ACTION ITEM:
Print out the full listing, exactly.

════════

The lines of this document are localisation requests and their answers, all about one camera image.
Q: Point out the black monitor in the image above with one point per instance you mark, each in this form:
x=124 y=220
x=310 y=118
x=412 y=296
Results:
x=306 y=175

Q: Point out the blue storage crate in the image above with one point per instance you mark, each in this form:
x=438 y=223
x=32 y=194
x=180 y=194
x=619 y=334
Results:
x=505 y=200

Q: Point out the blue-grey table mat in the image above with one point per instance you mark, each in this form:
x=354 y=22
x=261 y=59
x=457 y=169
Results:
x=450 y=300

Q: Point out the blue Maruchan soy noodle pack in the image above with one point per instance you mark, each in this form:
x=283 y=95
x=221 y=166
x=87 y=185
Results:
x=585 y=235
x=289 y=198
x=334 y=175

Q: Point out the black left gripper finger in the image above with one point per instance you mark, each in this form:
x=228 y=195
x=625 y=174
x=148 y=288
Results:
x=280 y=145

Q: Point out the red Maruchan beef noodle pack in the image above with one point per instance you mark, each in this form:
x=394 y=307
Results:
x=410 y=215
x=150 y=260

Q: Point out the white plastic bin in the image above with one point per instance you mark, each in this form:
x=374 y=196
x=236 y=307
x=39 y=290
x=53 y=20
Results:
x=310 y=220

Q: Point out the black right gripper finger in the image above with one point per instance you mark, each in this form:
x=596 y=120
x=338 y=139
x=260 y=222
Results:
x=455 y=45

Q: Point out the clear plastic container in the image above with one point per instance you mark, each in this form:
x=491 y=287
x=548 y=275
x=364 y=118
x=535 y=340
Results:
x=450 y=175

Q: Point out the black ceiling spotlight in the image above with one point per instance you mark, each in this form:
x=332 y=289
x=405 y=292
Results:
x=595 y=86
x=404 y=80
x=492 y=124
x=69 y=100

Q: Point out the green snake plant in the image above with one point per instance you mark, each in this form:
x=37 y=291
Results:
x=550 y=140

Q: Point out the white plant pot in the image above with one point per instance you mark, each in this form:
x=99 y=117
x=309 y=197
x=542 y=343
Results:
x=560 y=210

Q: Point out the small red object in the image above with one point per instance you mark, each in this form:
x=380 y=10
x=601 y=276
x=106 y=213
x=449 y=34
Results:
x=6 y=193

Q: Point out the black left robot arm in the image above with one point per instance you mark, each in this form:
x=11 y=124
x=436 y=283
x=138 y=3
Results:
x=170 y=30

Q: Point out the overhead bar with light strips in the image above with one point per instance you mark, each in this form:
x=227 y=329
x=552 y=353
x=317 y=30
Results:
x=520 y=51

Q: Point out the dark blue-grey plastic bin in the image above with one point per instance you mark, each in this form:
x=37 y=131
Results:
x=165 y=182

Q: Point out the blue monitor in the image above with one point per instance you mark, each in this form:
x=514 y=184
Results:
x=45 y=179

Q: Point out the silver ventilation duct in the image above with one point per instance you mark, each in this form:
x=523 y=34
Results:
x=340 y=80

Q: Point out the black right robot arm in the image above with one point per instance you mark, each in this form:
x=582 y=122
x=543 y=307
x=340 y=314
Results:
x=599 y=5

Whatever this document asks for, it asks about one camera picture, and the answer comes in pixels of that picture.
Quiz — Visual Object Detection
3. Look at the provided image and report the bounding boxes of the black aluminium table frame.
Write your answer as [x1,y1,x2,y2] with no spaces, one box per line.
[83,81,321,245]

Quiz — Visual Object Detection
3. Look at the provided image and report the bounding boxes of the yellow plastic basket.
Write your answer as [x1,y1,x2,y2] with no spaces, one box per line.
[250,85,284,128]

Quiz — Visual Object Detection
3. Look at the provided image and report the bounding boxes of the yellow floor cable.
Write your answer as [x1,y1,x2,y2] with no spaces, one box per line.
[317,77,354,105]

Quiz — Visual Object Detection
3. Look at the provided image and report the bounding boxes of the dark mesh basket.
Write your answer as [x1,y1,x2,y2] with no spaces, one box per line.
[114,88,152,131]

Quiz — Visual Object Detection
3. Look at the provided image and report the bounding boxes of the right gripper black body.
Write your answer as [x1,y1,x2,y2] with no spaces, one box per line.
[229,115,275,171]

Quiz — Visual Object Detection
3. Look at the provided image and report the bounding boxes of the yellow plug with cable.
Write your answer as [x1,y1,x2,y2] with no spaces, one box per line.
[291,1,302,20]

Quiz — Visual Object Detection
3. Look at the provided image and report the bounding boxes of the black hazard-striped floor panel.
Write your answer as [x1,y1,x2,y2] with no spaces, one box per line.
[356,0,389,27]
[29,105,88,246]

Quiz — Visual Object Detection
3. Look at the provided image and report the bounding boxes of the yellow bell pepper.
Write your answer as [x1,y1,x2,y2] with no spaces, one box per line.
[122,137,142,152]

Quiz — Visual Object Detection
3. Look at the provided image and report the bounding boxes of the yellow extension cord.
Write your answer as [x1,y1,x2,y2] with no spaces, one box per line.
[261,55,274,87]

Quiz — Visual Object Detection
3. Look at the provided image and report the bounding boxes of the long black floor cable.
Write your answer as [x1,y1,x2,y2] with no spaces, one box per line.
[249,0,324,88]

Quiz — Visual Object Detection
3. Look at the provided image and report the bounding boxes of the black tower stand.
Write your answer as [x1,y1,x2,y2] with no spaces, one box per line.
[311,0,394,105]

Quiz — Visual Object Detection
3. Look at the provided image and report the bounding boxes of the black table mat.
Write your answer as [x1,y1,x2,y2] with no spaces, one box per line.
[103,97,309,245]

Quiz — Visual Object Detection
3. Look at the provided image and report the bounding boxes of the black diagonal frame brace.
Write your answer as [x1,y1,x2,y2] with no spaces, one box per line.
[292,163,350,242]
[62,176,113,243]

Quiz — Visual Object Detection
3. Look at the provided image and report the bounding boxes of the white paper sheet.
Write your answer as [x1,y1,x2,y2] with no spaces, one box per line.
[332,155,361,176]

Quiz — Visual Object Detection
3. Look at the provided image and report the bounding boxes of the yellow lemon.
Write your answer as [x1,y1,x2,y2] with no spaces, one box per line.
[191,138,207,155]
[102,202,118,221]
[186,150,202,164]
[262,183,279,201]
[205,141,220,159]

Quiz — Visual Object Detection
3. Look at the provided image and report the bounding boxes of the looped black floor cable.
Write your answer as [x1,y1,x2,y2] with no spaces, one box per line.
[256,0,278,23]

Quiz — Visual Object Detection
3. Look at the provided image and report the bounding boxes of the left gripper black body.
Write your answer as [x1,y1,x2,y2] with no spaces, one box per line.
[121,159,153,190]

════════

COMPLETED TASK:
The lines of this document are localisation requests and their answers, all about one camera image.
Q: Point out the black monitor in the image above with one point per instance you mark, each in this form:
x=124 y=220
x=310 y=118
x=412 y=296
Results:
x=306 y=175

Q: Point out the blue storage crate in the image above with one point per instance you mark, each in this form:
x=438 y=223
x=32 y=194
x=180 y=194
x=619 y=334
Results:
x=505 y=200

Q: Point out the blue-grey table mat in the image above with one point per instance you mark, each in this form:
x=354 y=22
x=261 y=59
x=457 y=169
Results:
x=450 y=300

Q: Point out the blue Maruchan soy noodle pack in the image above with one point per instance you mark, each in this form:
x=283 y=95
x=221 y=166
x=87 y=185
Results:
x=585 y=235
x=289 y=198
x=334 y=175

Q: Point out the black left gripper finger in the image above with one point per instance you mark, each in this form:
x=228 y=195
x=625 y=174
x=148 y=288
Results:
x=280 y=145

Q: Point out the red Maruchan beef noodle pack in the image above with one point per instance you mark, each in this form:
x=394 y=307
Results:
x=410 y=215
x=150 y=260

Q: Point out the white plastic bin in the image above with one point per instance you mark, each in this form:
x=374 y=196
x=236 y=307
x=39 y=290
x=53 y=20
Results:
x=310 y=220

Q: Point out the black right gripper finger in the image above with one point per instance you mark, each in this form:
x=596 y=120
x=338 y=139
x=260 y=222
Results:
x=455 y=45

Q: Point out the clear plastic container in the image above with one point per instance you mark, each in this form:
x=491 y=287
x=548 y=275
x=364 y=118
x=535 y=340
Results:
x=450 y=175

Q: Point out the black ceiling spotlight in the image above with one point per instance you mark, each in this form:
x=332 y=289
x=405 y=292
Results:
x=595 y=86
x=404 y=80
x=492 y=124
x=69 y=100

Q: Point out the green snake plant in the image above with one point per instance you mark, each in this form:
x=37 y=291
Results:
x=550 y=140

Q: Point out the white plant pot in the image above with one point per instance you mark, each in this form:
x=99 y=117
x=309 y=197
x=542 y=343
Results:
x=560 y=210

Q: Point out the small red object in the image above with one point per instance you mark, each in this form:
x=380 y=10
x=601 y=276
x=106 y=213
x=449 y=34
Results:
x=6 y=193

Q: Point out the black left robot arm in the image above with one point per instance you mark, each in this form:
x=11 y=124
x=436 y=283
x=138 y=3
Results:
x=170 y=30

Q: Point out the overhead bar with light strips in the image above with one point per instance you mark, each in this form:
x=227 y=329
x=552 y=353
x=317 y=30
Results:
x=520 y=51

Q: Point out the dark blue-grey plastic bin in the image above with one point per instance you mark, each in this form:
x=37 y=131
Results:
x=165 y=182

Q: Point out the blue monitor in the image above with one point per instance you mark, each in this form:
x=514 y=184
Results:
x=45 y=179

Q: Point out the silver ventilation duct in the image above with one point per instance you mark, each in this form:
x=523 y=34
Results:
x=340 y=80

Q: Point out the black right robot arm in the image above with one point per instance you mark, each in this form:
x=582 y=122
x=543 y=307
x=340 y=314
Results:
x=599 y=5

Whatever this document asks for, it asks about one camera picture, and the answer comes in pixels of that picture.
Quiz — Visual Object Detection
3. Look at the provided image and report the bounding boxes of the black aluminium table frame.
Write your answer as [x1,y1,x2,y2] with no spaces, one box per line.
[83,81,321,245]

Quiz — Visual Object Detection
3. Look at the provided image and report the bounding boxes of the yellow plastic basket.
Write your answer as [x1,y1,x2,y2] with no spaces, one box per line.
[250,85,284,128]

Quiz — Visual Object Detection
3. Look at the provided image and report the bounding boxes of the yellow floor cable.
Write your answer as [x1,y1,x2,y2] with no spaces, one box per line.
[317,77,354,105]

Quiz — Visual Object Detection
3. Look at the provided image and report the bounding boxes of the dark mesh basket.
Write your answer as [x1,y1,x2,y2] with no spaces, one box per line.
[114,88,152,131]

Quiz — Visual Object Detection
3. Look at the provided image and report the bounding boxes of the right gripper black body.
Write your answer as [x1,y1,x2,y2] with no spaces, one box per line.
[229,115,275,171]

Quiz — Visual Object Detection
3. Look at the provided image and report the bounding boxes of the yellow plug with cable.
Write your answer as [x1,y1,x2,y2] with no spaces, one box per line.
[291,1,302,20]

Quiz — Visual Object Detection
3. Look at the provided image and report the bounding boxes of the black hazard-striped floor panel.
Write your answer as [x1,y1,x2,y2] with no spaces, one box per line.
[356,0,389,27]
[29,105,88,246]

Quiz — Visual Object Detection
3. Look at the provided image and report the bounding boxes of the yellow bell pepper.
Write your answer as [x1,y1,x2,y2] with no spaces, one box per line.
[122,137,142,152]

Quiz — Visual Object Detection
3. Look at the provided image and report the bounding boxes of the yellow extension cord.
Write your answer as [x1,y1,x2,y2] with no spaces, one box per line.
[261,55,274,87]

Quiz — Visual Object Detection
3. Look at the provided image and report the bounding boxes of the long black floor cable.
Write your answer as [x1,y1,x2,y2] with no spaces, one box per line.
[249,0,324,88]

Quiz — Visual Object Detection
3. Look at the provided image and report the bounding boxes of the black tower stand.
Write your answer as [x1,y1,x2,y2] with no spaces, one box per line.
[311,0,394,105]

Quiz — Visual Object Detection
3. Look at the provided image and report the bounding boxes of the black table mat.
Write your answer as [x1,y1,x2,y2] with no spaces, one box per line.
[103,97,309,245]

Quiz — Visual Object Detection
3. Look at the provided image and report the bounding boxes of the black diagonal frame brace.
Write your answer as [x1,y1,x2,y2] with no spaces, one box per line.
[292,163,350,242]
[62,176,113,243]

Quiz — Visual Object Detection
3. Look at the provided image and report the bounding boxes of the white paper sheet.
Write your answer as [x1,y1,x2,y2] with no spaces, one box per line.
[332,155,361,176]

Quiz — Visual Object Detection
3. Look at the provided image and report the bounding boxes of the yellow lemon.
Write your answer as [x1,y1,x2,y2] with no spaces, one box per line.
[191,138,207,155]
[102,202,118,221]
[186,150,202,164]
[262,183,279,201]
[205,141,220,159]

Quiz — Visual Object Detection
3. Look at the provided image and report the bounding boxes of the looped black floor cable.
Write your answer as [x1,y1,x2,y2] with no spaces, one box per line.
[256,0,278,23]

Quiz — Visual Object Detection
3. Look at the provided image and report the bounding boxes of the left gripper black body.
Write your answer as [x1,y1,x2,y2] with no spaces, one box per line.
[121,159,153,190]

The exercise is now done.